Setting *read-eval* to false would prevent the issue, but it would also prevent the reconstruction of the records in your sample. To avoid the issue all together, you can use the clojure.edn/read and clojure.edn/read-string functions, with a whitelist of readers.
(defn edn-read [eof rdr]
(clojure.edn/read {:eof eof :readers {'BTC.pcost.Role map->Role
'BTC.pcost.Member map->Member}}
rdr))
(defn lazy-edn-read
([rdr] (let [eof (Object.)] (lazy-edn-read rdr (edn-read eof rdr) eof)))
([rdr data eof]
(if (not= eof data)
(cons data (lazy-seq (lazy-edn-read rdr (edn-read eof rdr) eof))))))
(defn load-all-data [file]
(with-open [rdr (java.io.PushbackReader. (reader file))]
(doall (take-while (complement nil?) (lazy-edn-read rdr)))))
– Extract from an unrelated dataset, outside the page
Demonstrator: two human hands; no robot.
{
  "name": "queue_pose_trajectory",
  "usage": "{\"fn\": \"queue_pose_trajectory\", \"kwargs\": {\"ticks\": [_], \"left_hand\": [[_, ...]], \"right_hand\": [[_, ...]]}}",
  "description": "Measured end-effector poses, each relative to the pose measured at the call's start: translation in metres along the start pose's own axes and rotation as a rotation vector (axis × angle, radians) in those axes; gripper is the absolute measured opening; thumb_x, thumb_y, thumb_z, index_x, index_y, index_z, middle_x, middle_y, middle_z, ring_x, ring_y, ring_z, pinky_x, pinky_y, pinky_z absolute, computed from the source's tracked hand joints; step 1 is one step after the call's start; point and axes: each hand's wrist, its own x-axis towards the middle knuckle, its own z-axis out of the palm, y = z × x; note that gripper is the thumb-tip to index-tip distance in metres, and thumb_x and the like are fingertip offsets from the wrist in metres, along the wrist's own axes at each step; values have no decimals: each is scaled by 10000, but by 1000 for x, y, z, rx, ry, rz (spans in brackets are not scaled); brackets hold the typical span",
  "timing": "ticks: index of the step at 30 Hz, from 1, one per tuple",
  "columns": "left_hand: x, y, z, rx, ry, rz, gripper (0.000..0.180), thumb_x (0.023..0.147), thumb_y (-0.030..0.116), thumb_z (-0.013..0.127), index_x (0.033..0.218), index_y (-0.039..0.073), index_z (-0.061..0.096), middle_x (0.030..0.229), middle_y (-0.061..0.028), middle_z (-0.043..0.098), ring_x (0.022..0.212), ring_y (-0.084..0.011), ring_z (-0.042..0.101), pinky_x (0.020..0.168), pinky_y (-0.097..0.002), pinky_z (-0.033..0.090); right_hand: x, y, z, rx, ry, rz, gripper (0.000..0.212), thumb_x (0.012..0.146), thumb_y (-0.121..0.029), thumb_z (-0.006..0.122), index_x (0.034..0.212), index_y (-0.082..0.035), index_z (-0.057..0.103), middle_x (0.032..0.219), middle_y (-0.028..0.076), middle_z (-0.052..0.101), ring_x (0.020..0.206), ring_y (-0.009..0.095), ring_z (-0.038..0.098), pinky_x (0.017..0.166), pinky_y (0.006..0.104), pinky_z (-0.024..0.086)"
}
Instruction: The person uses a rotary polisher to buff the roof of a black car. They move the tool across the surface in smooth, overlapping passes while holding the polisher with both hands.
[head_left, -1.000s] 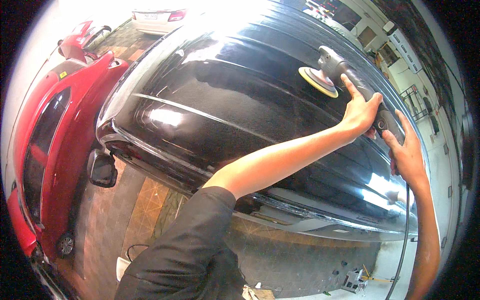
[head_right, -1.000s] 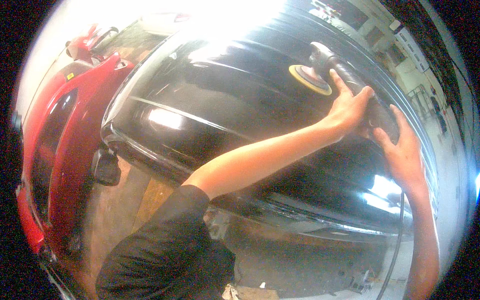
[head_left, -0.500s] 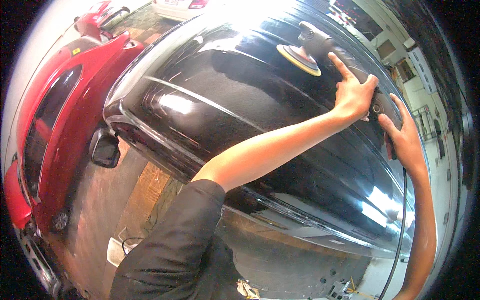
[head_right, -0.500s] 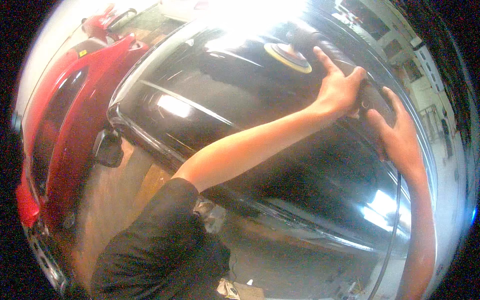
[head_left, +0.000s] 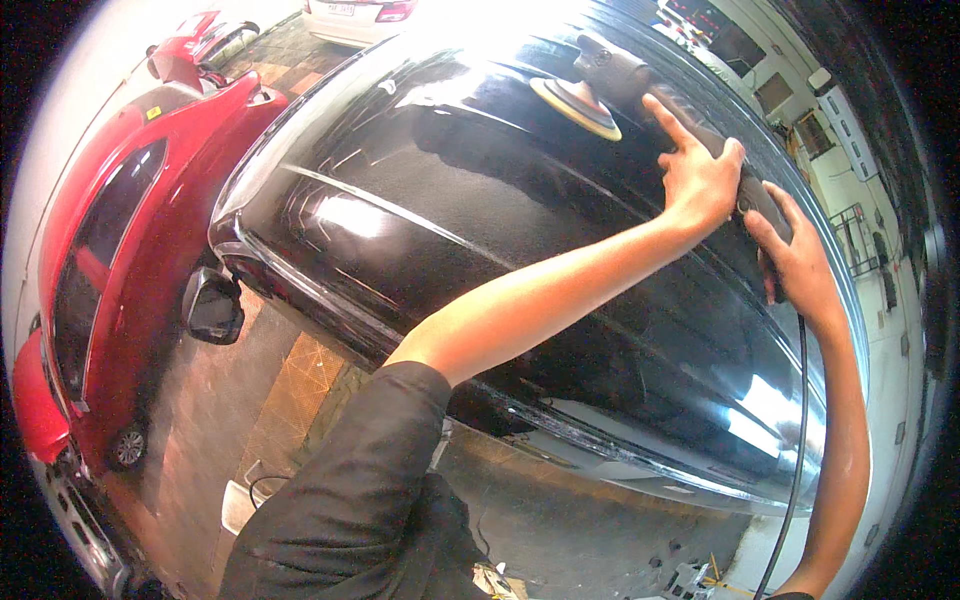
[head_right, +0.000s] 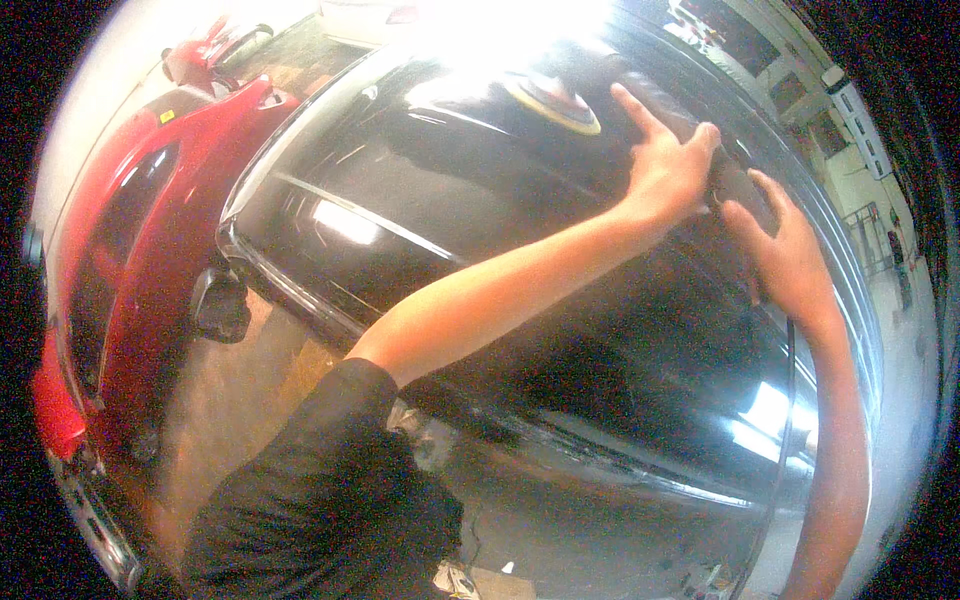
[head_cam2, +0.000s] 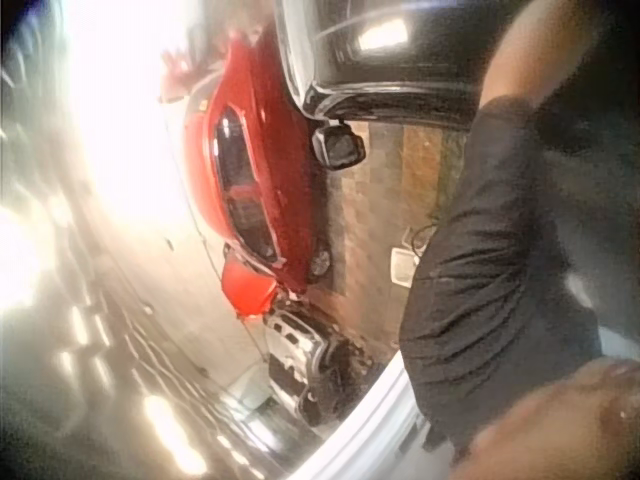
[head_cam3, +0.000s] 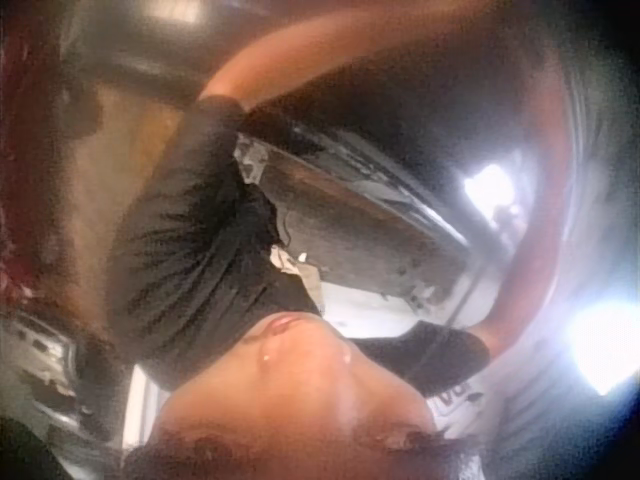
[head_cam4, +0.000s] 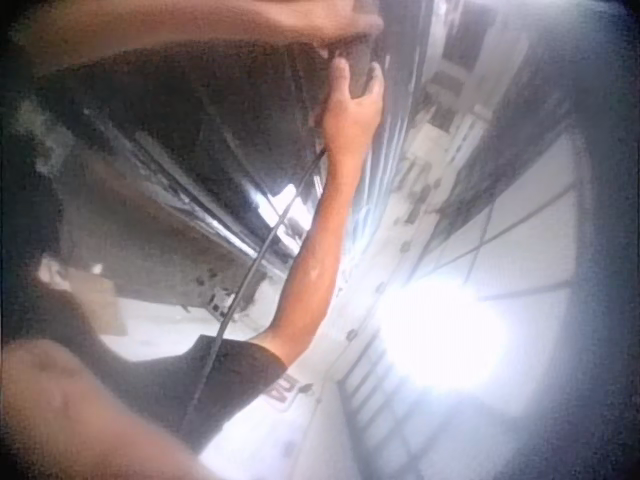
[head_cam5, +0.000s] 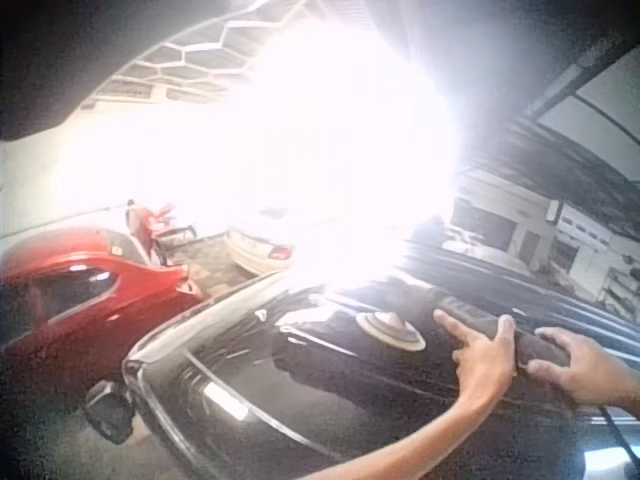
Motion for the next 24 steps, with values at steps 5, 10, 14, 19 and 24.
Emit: {"fn": "queue_pose_trajectory", "kwargs": {"ticks": [5,10,14,19,24], "left_hand": [[-1,0,-3,7,49,-1,1180,905,378,634,1534,177,-344,1267,-466,474,1042,-549,631,996,-521,511],[-4,7,-14,-58,63,6,1169,924,369,636,1538,186,-342,1269,-478,442,1073,-566,611,1034,-542,477],[14,4,-15,-5,136,55,1150,900,331,624,1545,83,-296,1234,-398,581,973,-451,696,727,-462,651],[14,10,-4,-36,138,47,1154,920,372,633,1550,120,-300,1242,-439,514,1091,-538,620,1026,-507,497],[0,24,8,-94,52,-50,1152,906,376,608,1541,58,-299,1288,-396,577,1163,-489,620,1077,-441,480]], "right_hand": [[0,-8,1,47,-42,17,716,929,-458,706,1449,-10,499,990,147,697,519,132,578,483,296,457],[8,-8,8,98,-51,-30,723,924,-466,708,1434,5,504,890,124,683,492,133,562,449,296,436],[20,-13,9,53,-63,-38,744,920,-483,706,1435,13,502,859,108,675,508,136,572,465,295,443],[24,-13,-4,-38,-24,-37,767,910,-502,714,1450,-2,500,809,89,664,551,140,591,510,301,470],[18,-15,-31,-143,-46,45,785,883,-515,732,1453,-23,510,926,131,699,718,175,659,634,336,529]]}}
(load-all-data "C:/Platform/Work/test.cdf")
You can use read.
This function will read one object from a file:
(defn load-data-from-file [filename]
(with-open [rdr (java.io.PushbackReader. (reader filename))]
(read rdr)))
Or this will read all objects from the file:
(defn load-all-data-from-file [filename]
(let [eof (Object.)]
(with-open [rdr (java.io.PushbackReader. (reader filename))]
(doall
(take-while #(not= % eof)
(repeatedly #(read rdr nil eof)))))))
Here's the API documentation for read.
This is a small variation that will read all objects from a string:
(defn load-all-data-from-string [string]
(let [eof (Object.)]
(with-open [rdr (-> string java.io.StringReader. java.io.PushbackReader.)]
(doall
(take-while #(not= % eof)
(repeatedly #(read rdr nil eof)))))))
This is, as far as I know, not possible to do using read-string. Instead we use read with a java.io.StringReader.